Irgendein operativer Einsatz, entweder Beobachtung oder etwas anderes, war für Hamilton wohl nicht aktuell. Offenbar war er nach New York geflogen, wie der GRU-Offizier bei Aeroflot herausgefunden hatte.
Aber das Foto von Hamilton, das große Bild, auf dem sein Umhang vom Wind geöffnet wurde und er vom Taxi zu seiner Haustür eilte, war schon als Foto eine gute Arbeit. Wie Tschiwartschew erfahren hatte, war es schwierig, bei Farbaufnahmen mit einem Teleobjektiv zu arbeiten. Als Porträt war es ein recht lebendiges Bild, das trotz Hamiltons Bewegung scharf war. Hamilton wirkte keineswegs ruhig und entspannt. Seine aufgerissenen hellblauen Augen vermittelten fast den Eindruck einer Art Furcht, die man ihm angesichts seines modus operandi nicht ohne weiteres zutrauen würde. Auf der rechten Wange hatte er eine klar erkennbare Narbe, die auf den älteren Fotos nicht zu finden war.

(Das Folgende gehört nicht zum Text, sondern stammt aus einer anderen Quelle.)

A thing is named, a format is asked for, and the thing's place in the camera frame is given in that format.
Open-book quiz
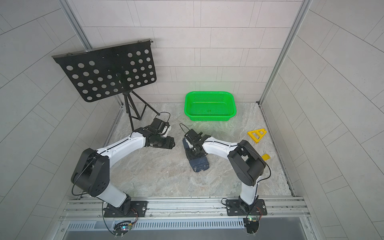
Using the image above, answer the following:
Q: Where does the dark blue pillowcase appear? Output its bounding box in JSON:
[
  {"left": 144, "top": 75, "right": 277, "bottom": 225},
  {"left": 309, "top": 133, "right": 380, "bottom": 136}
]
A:
[{"left": 183, "top": 138, "right": 210, "bottom": 173}]

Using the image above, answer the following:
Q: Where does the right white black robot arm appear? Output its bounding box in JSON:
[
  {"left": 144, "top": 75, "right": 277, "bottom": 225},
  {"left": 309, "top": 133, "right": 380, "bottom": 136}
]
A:
[{"left": 183, "top": 129, "right": 267, "bottom": 206}]

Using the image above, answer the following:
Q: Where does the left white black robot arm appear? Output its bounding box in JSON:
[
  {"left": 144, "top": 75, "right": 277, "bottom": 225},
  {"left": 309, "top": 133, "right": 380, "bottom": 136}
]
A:
[{"left": 71, "top": 118, "right": 175, "bottom": 211}]

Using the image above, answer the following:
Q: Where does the green plastic basket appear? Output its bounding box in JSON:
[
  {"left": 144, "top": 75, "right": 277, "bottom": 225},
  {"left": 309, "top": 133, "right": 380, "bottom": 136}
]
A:
[{"left": 184, "top": 91, "right": 237, "bottom": 122}]

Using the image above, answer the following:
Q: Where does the yellow plastic triangle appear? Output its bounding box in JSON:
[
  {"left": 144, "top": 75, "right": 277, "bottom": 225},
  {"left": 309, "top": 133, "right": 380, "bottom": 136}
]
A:
[{"left": 247, "top": 129, "right": 267, "bottom": 144}]

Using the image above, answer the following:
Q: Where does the small yellow flat piece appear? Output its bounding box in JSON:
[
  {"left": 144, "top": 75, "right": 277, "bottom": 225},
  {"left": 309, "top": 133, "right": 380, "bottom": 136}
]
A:
[{"left": 262, "top": 154, "right": 271, "bottom": 161}]

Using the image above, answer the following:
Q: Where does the black perforated music stand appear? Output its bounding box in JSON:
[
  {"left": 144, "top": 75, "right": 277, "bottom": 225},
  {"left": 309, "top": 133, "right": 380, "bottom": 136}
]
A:
[{"left": 53, "top": 39, "right": 157, "bottom": 121}]

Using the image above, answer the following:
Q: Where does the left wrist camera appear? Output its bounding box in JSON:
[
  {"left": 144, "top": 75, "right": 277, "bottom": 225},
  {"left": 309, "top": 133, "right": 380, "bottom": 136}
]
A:
[{"left": 161, "top": 125, "right": 172, "bottom": 138}]

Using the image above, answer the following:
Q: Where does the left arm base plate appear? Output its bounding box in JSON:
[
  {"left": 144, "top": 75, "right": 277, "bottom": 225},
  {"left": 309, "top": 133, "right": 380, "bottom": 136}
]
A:
[{"left": 103, "top": 200, "right": 149, "bottom": 218}]

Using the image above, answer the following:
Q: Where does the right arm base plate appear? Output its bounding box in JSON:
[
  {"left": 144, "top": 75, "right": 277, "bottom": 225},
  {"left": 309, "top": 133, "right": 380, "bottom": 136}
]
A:
[{"left": 223, "top": 199, "right": 268, "bottom": 217}]

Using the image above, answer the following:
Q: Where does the left circuit board with wires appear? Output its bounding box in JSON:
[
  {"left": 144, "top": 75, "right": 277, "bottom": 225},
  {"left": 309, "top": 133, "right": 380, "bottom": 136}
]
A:
[{"left": 103, "top": 208, "right": 139, "bottom": 239}]

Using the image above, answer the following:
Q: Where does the circuit board with wires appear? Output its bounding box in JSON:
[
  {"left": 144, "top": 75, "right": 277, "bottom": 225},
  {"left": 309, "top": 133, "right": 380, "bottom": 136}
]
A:
[
  {"left": 103, "top": 208, "right": 139, "bottom": 239},
  {"left": 243, "top": 216, "right": 262, "bottom": 235}
]

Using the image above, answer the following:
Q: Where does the right circuit board with wires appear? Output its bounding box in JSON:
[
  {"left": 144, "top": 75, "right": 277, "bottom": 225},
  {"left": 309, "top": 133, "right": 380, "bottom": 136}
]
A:
[{"left": 243, "top": 216, "right": 262, "bottom": 235}]

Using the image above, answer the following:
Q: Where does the aluminium rail frame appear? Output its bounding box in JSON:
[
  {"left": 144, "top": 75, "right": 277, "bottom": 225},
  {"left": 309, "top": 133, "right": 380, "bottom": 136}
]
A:
[{"left": 51, "top": 196, "right": 319, "bottom": 240}]

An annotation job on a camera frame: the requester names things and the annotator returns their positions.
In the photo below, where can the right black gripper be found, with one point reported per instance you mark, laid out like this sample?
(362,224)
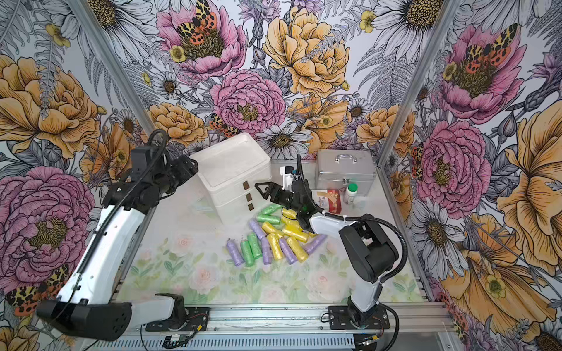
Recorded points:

Schon in der Botschaft hatte man Detailvergrößerungen machen lassen und so mühelos sämtliche Auszeichnungen Hamiltons identifizieren können. Diese waren vermutlich höchst verdient, auch wenn irgendein Major in der Analyseabteilung einen neidischen Kommentar dazu abgegeben hatte: Die Franzosen hätten wohl etwas zu hoch gegriffen; sie hätten sich lieber mit der normalen Ritter-Klasse begnügen sollen. Doch an einem kleinen Abzeichen auf der rechten Brustseite hatte man sich die Zähne ausgebissen. Man hatte sich darauf geeinigt, daß es jedenfalls keine in Schweden übliche Auszeichnung sei, und war der Frage dann nicht weiter nachgegangen.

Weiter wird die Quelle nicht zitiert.